The front page of Sunday’s Sacramento Bee features the Center for Consumer Freedom and its “counteroffensive” against lawmakers and activists who push for excessive regulations on our favorite foods and drinks. Anti-soda crusader Harold Goldstein tells the Bee that Americans simply can’t be trusted with the complex task of feeding themselves. “The delusion is that we all make free choices,” he insists. While Goldstein’s rhetoric seems outrageous to most, inside the increasingly influential world of the food police, there’s nothing unusual about it at all. Indeed, it’s hard to find a card-carrying member of the Gastronomical Gestapo who doesn’t dismiss the concept of personal responsibility out of hand.
Obesity lawsuit instigator John “Sue the Bastards” Banzhaf lashes out: “All these platitudes about, ‘people should eat less,’ ‘responsibility,’ all this crap!”
Marion Nestle, queen of the food scolds, thinks that “balance, moderation and exercise” have no practical importance. “I don’t support that,” she says.
Discussing “The Politics of Food,” Skip Spitzer of the radical Pesticide Action Network maintains that “the idea of personal responsibility is a cultural construct.”
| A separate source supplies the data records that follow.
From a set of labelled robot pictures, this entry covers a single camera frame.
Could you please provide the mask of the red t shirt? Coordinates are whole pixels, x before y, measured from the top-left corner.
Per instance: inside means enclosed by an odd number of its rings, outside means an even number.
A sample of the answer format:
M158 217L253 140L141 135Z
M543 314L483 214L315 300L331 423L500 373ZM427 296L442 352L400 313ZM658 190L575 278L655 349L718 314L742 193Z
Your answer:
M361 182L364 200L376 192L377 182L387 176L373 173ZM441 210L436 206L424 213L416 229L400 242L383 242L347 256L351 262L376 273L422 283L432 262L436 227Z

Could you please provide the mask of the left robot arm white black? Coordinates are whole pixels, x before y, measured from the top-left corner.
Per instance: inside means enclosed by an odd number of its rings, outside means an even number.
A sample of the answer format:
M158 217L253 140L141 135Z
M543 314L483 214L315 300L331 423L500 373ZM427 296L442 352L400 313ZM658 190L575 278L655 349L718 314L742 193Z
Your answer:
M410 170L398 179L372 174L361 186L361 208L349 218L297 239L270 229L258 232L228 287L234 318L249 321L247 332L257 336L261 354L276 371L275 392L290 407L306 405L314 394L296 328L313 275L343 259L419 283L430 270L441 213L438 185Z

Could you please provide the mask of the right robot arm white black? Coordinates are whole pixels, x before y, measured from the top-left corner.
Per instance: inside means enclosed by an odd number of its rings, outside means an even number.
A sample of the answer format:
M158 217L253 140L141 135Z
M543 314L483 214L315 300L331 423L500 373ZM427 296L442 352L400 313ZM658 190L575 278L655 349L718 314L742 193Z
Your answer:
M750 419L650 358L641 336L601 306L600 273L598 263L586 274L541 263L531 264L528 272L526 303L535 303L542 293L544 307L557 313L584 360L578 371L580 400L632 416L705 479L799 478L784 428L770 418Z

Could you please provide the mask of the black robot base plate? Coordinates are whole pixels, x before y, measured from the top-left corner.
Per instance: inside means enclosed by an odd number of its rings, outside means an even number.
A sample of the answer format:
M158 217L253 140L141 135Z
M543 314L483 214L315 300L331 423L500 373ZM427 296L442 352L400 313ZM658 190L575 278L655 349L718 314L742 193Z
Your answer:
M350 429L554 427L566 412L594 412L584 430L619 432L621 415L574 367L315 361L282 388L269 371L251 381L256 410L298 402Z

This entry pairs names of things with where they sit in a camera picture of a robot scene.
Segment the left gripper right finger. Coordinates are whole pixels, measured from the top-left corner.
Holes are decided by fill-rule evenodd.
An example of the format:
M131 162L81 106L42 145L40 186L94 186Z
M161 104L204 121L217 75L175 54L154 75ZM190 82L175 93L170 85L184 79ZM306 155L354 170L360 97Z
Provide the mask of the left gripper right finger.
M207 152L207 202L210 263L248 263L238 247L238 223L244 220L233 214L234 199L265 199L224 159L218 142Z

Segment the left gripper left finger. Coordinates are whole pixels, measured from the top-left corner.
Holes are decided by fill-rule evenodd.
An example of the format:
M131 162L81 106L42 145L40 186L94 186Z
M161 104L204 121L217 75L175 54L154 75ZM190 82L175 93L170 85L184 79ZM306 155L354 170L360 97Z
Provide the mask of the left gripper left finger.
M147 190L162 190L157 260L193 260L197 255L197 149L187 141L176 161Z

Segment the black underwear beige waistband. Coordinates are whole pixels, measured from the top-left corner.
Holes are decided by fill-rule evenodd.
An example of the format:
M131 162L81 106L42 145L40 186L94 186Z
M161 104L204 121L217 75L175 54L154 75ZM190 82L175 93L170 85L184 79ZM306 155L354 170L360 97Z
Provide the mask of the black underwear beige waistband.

PETA medical “expert” Neal Barnard tells tales of food addiction, arguing that “it’s high time we stopped blaming ourselves for over-eating.”
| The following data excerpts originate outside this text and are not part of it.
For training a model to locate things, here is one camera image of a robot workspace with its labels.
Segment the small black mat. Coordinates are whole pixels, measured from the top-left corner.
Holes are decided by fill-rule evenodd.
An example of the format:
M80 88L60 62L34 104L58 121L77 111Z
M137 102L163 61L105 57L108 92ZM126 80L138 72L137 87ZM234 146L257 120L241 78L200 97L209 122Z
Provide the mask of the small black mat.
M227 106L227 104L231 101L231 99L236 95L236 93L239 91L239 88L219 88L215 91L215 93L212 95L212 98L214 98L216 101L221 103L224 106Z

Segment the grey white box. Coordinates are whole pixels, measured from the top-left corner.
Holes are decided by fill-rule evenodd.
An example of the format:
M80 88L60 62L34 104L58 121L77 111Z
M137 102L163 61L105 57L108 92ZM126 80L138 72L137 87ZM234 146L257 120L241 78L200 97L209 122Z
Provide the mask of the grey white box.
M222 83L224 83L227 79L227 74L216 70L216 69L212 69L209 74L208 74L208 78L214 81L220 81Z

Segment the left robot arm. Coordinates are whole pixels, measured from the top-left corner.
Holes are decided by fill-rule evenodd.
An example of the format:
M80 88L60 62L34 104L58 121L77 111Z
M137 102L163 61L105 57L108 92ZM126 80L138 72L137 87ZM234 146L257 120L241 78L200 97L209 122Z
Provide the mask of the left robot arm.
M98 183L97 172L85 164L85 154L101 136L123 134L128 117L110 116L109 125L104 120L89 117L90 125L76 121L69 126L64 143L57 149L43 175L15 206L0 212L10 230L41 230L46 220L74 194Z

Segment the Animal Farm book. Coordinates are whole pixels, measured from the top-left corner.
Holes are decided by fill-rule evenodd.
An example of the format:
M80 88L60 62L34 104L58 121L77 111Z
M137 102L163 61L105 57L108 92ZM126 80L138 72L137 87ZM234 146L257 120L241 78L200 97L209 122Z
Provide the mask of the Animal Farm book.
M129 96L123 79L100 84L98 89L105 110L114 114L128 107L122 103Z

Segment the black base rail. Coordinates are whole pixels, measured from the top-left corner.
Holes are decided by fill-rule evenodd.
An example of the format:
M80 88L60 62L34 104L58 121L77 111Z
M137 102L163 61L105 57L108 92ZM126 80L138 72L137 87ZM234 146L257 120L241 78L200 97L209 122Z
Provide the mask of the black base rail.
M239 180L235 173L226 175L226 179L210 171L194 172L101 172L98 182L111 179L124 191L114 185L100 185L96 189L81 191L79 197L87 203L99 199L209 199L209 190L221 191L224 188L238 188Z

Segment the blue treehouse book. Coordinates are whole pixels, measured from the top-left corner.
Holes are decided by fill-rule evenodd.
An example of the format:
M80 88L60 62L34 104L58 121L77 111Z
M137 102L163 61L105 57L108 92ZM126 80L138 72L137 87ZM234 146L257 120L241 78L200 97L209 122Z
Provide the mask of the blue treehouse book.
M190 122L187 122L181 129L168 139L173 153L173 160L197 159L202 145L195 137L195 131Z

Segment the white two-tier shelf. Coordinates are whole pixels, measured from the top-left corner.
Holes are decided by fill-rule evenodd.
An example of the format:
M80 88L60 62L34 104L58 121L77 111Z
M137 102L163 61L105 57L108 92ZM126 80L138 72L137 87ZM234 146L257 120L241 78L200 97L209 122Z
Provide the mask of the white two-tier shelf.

Kelly “Big Brother” Brownell advocates “a more militant attitude about the toxic food environment, like we have about tobacco… [smoking] became so serious that society overlooked the intrusion on individual rights for the greater social good.” He also suggests that human beings have no more control over their food choices than animals in a cage.
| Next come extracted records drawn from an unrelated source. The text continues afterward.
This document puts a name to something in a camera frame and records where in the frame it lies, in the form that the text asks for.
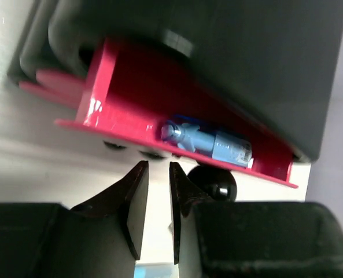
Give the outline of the blue pen refill case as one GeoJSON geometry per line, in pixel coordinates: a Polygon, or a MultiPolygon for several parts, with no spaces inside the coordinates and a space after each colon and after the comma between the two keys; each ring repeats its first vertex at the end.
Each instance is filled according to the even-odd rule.
{"type": "Polygon", "coordinates": [[[180,114],[162,125],[160,138],[182,150],[236,166],[248,167],[252,159],[249,141],[199,119],[180,114]]]}

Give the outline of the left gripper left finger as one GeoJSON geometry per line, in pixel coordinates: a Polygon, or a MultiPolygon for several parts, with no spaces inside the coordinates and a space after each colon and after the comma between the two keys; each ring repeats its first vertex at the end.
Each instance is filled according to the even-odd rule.
{"type": "Polygon", "coordinates": [[[70,210],[54,206],[38,277],[133,277],[140,259],[149,164],[70,210]]]}

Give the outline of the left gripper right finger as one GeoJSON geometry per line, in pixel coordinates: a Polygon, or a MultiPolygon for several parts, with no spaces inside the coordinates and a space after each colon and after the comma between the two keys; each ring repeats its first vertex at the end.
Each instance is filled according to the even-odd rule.
{"type": "Polygon", "coordinates": [[[179,277],[203,277],[193,207],[210,197],[189,180],[179,163],[169,164],[174,264],[179,277]]]}

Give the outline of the pink top drawer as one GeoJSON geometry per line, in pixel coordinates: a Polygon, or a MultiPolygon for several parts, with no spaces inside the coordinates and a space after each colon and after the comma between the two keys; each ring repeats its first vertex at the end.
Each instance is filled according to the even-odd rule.
{"type": "Polygon", "coordinates": [[[169,153],[195,160],[188,178],[216,199],[237,193],[233,171],[251,181],[270,181],[293,188],[292,151],[267,131],[254,127],[198,85],[170,58],[139,46],[106,41],[95,51],[74,120],[57,120],[69,129],[137,145],[144,152],[169,153]],[[206,122],[249,141],[248,167],[182,150],[160,138],[162,125],[176,114],[206,122]]]}
Margo Wootan, one of the top killjoys at the Center for Science in the Public Interest (CSPI), implores: “We have got to move beyond personal responsibility.” And when the World Health Organization added a single, understated sentence referencing the “exercise of individual responsibility” to its anti-obesity strategy, CSPI raged: “Obesity is not merely a matter of individual responsibility. Such suggestions are naive and simplistic.”
If, as the food cops insist, the exercise of individual choice has limited bearing on what we put in our mouths, who does make these decisions? Aliens from the recently-discovered 10th planet? Sub-atomic microbots who live in fluoridated water? Perhaps it’s the ghost of Milton Hershey.
Actually, most nutrition zealots believe that responsibility for food choices should rest with individuals — as long as those individuals are named Kelly Brownell and Michael Jacobson. Here’s how noted food critic Robert Shoffner describes their philosophy: “People are children and have to be protected by Big Brother or Big Nanny from the awful free-market predators … That’s what drives these people — a desire for control of other people’s lives.” If they prevail, the Center for Consumer Freedom contends in the Bee, governments are likely to:
…enact laws that would allow a waiter to decide if a patron could have dessert, much like a bartender can decide whether to pour a customer another drink. Just as cigar bars were banned in California … ice cream parlors could get the ax. The next thing you know, the center says, there will be scales in restaurants, and customers will be served or denied certain foods based on weight.